Nitric oxide inhibits matrix metalloproteinase-2 expression via the induction of activating transcription factor 3 in endothelial cells.

Nitric oxide (NO) has been shown to inhibit migration of cells in which various matrix metalloproteinases (MMPs) are involved. The underlying molecular mechanisms of this inhibition remain elusive. Endothelial cells (ECs) constitutively produce MMP-2. The effect of NO on MMP-2 expression was examined.
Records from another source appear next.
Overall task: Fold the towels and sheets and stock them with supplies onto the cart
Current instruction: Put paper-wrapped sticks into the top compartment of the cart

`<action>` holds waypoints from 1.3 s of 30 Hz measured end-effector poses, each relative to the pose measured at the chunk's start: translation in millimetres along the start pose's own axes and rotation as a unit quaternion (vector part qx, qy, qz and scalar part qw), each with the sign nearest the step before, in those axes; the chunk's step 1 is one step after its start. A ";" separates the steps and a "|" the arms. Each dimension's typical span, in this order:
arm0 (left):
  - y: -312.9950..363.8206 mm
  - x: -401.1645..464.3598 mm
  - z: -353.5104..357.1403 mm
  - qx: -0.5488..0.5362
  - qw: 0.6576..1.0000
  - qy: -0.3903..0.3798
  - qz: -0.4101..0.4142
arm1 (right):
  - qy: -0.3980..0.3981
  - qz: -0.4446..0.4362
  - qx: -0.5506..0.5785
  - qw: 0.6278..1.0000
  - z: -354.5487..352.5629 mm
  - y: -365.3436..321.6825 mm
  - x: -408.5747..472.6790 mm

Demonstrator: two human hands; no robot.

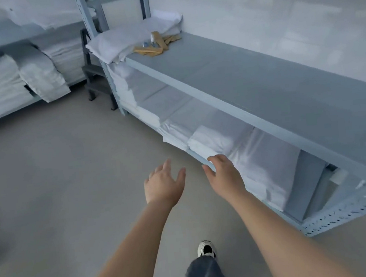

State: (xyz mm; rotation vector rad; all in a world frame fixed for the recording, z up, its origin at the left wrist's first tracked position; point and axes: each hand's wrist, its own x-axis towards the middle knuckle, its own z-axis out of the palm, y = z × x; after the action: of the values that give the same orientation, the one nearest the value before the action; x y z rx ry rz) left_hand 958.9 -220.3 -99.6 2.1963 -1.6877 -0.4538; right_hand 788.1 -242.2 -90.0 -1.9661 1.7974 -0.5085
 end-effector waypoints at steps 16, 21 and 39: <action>18.6 223.8 -32.1 0.006 0.997 0.036 -0.069 | -0.054 -0.074 0.006 0.996 8.2 -32.0 250.2; -6.4 282.4 -44.9 0.005 0.995 0.041 -0.089 | -0.067 -0.086 0.001 0.994 28.7 -60.9 309.8; -161.7 564.6 -152.0 0.006 0.999 0.032 -0.019 | -0.014 -0.062 0.012 0.998 139.1 -258.4 549.0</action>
State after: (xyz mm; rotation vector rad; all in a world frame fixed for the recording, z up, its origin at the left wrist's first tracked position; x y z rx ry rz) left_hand 1304.6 -717.4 -63.2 2.2299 -1.6226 -0.3801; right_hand 1131.2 -761.4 -76.9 -2.0673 1.6524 -0.5378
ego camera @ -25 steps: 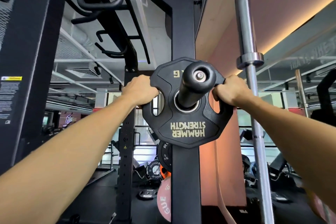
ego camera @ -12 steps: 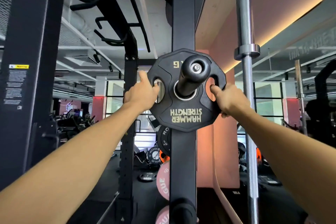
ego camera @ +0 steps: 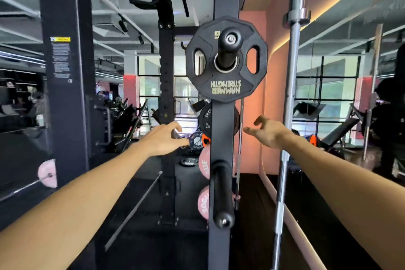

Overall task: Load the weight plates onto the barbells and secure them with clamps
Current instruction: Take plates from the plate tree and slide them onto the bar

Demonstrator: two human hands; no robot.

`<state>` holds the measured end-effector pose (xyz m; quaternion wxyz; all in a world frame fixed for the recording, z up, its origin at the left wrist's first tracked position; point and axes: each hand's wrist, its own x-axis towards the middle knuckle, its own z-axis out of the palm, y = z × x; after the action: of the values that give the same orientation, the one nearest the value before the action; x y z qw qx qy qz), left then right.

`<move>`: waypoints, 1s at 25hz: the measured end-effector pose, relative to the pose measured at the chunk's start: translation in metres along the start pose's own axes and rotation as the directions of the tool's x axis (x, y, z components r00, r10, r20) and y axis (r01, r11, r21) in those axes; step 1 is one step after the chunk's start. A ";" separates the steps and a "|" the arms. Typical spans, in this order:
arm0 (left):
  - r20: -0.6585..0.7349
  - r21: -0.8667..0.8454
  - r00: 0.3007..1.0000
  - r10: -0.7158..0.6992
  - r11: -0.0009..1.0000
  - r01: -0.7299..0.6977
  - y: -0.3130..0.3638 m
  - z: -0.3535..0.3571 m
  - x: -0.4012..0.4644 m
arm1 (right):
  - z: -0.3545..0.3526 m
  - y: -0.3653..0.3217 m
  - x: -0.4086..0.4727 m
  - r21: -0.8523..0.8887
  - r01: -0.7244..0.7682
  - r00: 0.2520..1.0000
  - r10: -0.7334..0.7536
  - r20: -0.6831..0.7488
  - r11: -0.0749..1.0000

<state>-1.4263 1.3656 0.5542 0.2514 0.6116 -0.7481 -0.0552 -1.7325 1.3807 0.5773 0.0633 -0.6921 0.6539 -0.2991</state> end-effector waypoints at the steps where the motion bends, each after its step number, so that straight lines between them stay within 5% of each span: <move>1: 0.000 -0.003 1.000 -0.019 1.000 0.019 -0.010 0.000 -0.017 | 0.008 -0.002 -0.011 -0.011 0.015 0.999 -0.015 0.040 1.000; 10: -0.160 0.003 0.966 -0.205 0.978 0.208 -0.106 -0.102 -0.153 | 0.073 -0.112 -0.069 -0.107 0.204 0.969 -0.186 0.160 0.973; 25: -0.259 0.040 0.879 -0.400 0.905 0.423 -0.407 -0.314 -0.353 | 0.258 -0.485 -0.167 0.060 0.421 0.873 -0.422 0.245 0.905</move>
<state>-0.8820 1.6687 0.5588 0.2946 0.7699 -0.5660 0.0045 -1.1781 1.5259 0.5440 0.0813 -0.8500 0.4733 -0.2167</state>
A dose-dependent inhibition of MMP-2 mRNA level was demonstrated in ECs treated with NO. ECs infected with adenovirus carrying endothelial NO synthase (Ade-NOS) reduced MMP-2 expression. The inhibitory effect of NO on MMP-2 expression was a transcriptional event because NO reduced MMP-2 promoter activity. NO treatment of ECs consequently suppressed MMP-2 secretion revealed by zymographic assay. Functional analysis of MMP-2 promoter (1716 base pairs) indicated that the p53-binding site (-1659 to -1629) was crucial for MMP-2 promoter activity. Activating transcription factor 3 (ATF3) has been reported to act as a transcriptional repressor for p53. ECs treated with NO induced ATF3 expression. Consistently, Ade-NOS-infected ECs showed an increase of ATF3 level. Moreover, ECs either over-expressed ATF3 or, when treated with an ATF3 activator (MG-132; carbobenzoxy-l-leucyl-l-leucyl-l-leucinal), resulted in a repression of MMP-2 promoter activity. Because of MMP-2 suppression by NO, ECs treated with NO inhibited endothelial migration, a phenomenon similar to that of ECs treated with MMP-2 antibody or MG-132. These results indicate that NO-attenuating endothelial migration is mediated at least in part by its reduction of MMP-2 expression via the up-regulation of ATF3. This study provides a molecular basis that supports the notion that NO acts as a negative regulator in endothelial migration.